Telekinesis: Telekinesis!

Telekinesis
Telekinesis!
Merge
2009-04-07

The high point of Telekinesis! comes early on, about half a minute into the second track, “Coast of Carolina”. Michael Lerner, behind a curtain of lo-fi distance, accompanied by a flat acoustic guitar, sings with distracted yearning, “Dreaming of the coast of Carolina / Dreaming all the ways that you will smile”, giving that last word two extra syllables. Then, the song takes a deep breath, a couple of stray cymbal skitters are heard, and if ever there was an appropriate moment to use the verb “explodes” in describing a piece of pop music, now would unquestionably be it. Those electric chords come out of nowhere. They’re imbued with the sort of breathless energy that many bands spend their entire careers trying to capture. In that propulsive, transcendent moment, you’re ready to follow Lerner wherever the hell he wants to take you.

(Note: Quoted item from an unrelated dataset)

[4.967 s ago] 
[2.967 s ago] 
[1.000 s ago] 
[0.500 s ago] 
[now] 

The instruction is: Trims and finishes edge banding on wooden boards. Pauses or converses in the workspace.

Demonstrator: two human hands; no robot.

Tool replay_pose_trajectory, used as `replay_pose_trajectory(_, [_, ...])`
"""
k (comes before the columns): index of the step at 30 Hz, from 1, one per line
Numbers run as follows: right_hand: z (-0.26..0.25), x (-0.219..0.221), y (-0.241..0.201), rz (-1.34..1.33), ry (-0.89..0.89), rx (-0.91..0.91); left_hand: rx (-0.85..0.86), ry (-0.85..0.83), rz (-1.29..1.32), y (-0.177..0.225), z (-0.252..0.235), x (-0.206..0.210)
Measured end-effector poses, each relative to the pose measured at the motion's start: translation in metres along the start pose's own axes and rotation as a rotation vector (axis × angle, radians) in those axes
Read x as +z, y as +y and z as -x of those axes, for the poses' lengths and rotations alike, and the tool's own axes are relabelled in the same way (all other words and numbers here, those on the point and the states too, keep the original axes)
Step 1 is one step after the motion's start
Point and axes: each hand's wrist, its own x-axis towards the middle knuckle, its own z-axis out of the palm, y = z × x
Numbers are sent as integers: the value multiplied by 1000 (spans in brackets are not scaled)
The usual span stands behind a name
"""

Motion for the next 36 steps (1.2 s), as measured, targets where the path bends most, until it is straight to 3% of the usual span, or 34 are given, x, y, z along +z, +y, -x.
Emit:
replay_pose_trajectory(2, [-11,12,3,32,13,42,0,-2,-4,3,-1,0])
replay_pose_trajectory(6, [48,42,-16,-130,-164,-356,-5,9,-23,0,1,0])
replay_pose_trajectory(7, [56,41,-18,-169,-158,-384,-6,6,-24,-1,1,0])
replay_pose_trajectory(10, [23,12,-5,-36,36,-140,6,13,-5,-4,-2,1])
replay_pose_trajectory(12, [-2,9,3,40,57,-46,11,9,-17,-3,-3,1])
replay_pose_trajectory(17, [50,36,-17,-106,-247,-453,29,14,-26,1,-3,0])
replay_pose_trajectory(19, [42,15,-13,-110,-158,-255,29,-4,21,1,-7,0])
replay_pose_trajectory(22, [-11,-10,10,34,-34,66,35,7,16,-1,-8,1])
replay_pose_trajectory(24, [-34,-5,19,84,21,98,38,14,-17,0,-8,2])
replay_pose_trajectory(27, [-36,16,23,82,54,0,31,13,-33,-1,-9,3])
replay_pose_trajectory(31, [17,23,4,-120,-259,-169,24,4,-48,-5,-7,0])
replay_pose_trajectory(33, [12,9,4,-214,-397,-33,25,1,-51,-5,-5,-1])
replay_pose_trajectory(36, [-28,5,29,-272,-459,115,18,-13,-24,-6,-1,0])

Telekinesis!, despite the considerable hand Chris Walla had in its creation, is for all intents and purposes a solo album, centering squarely on Lerner’s songcraft. That ends up being one of its many endearing qualities. No matter how high some of these tracks soar, no matter how huge they can end up sounding, they never lose that unassuming personal element. This is an album less concerned with grand statements than it is with setting the songwriter’s romantic images of Tokyo to a piece of instantly engaging, Big Star-esque power pop. It’s an album filled with stray, humble journal entries, not wild-eyed scriptures.

And while the stamp of early ’70s power pop is all over these tunes, they also, as is the case with many of the artists championed by Chris Walla, fit comfortably into the more twee-leaning end of the modern indie rock scene. In fact, with its conciseness (the album clocks in at just over half an hour), ability to cull a surprising array of texture from a fairly stripped down palette, and reliance on strong, gimmickless songwriting, it’s easy to compare Telekinesis! to decade landmarks like Oh, Inverted World. Songs like “Great Lakes” and “Imaginary Friends” share little in common – the first is a ballad bathed in sunset, strings, and nostalgia, while the second revolves around a post-punk riff and recalls Yo La Tengo at their most whimsical – aside from the fact that they’re mostly shaped from the same raw materials and lodge their hooks in your brain the second you hear them.

Which isn’t to say this album never repeats itself. It does: “Coast of Carolina” and “Foreign Room”, while both fantastic on their own, take uncomfortably similar shapes, each revolving around soaring, gently reverbed, wordless choruses (a trick Lerner uses often, but a trick that often works) and breathless tempos. Same with “Rust” and “I Saw Lightning”, two (nearly) acoustic ballads wherein one can almost glimpse a formula at work behind Lerner’s vulnerable, charismatic voice.

But with such charisma at work, even though you know repetition really shouldn’t have a place on a record that soldiers on for just a bit longer than most EPs, it’s easy to forgive flaws. And if you’re the sort of person who focuses on the fact that this album doesn’t exactly bring a lot of revolutionary stuff to the table, that Lerner’s lyrics are a little clichéd at their worst, that it’s a little too easy to slap Telekinesis! with the increasingly bland “indie rock” tag instead of focusing on the fact you’re listening to a collection of sincere, intelligently constructed, often beautiful songs, then you probably shouldn’t be bothering with this whole pop music thing in the first place.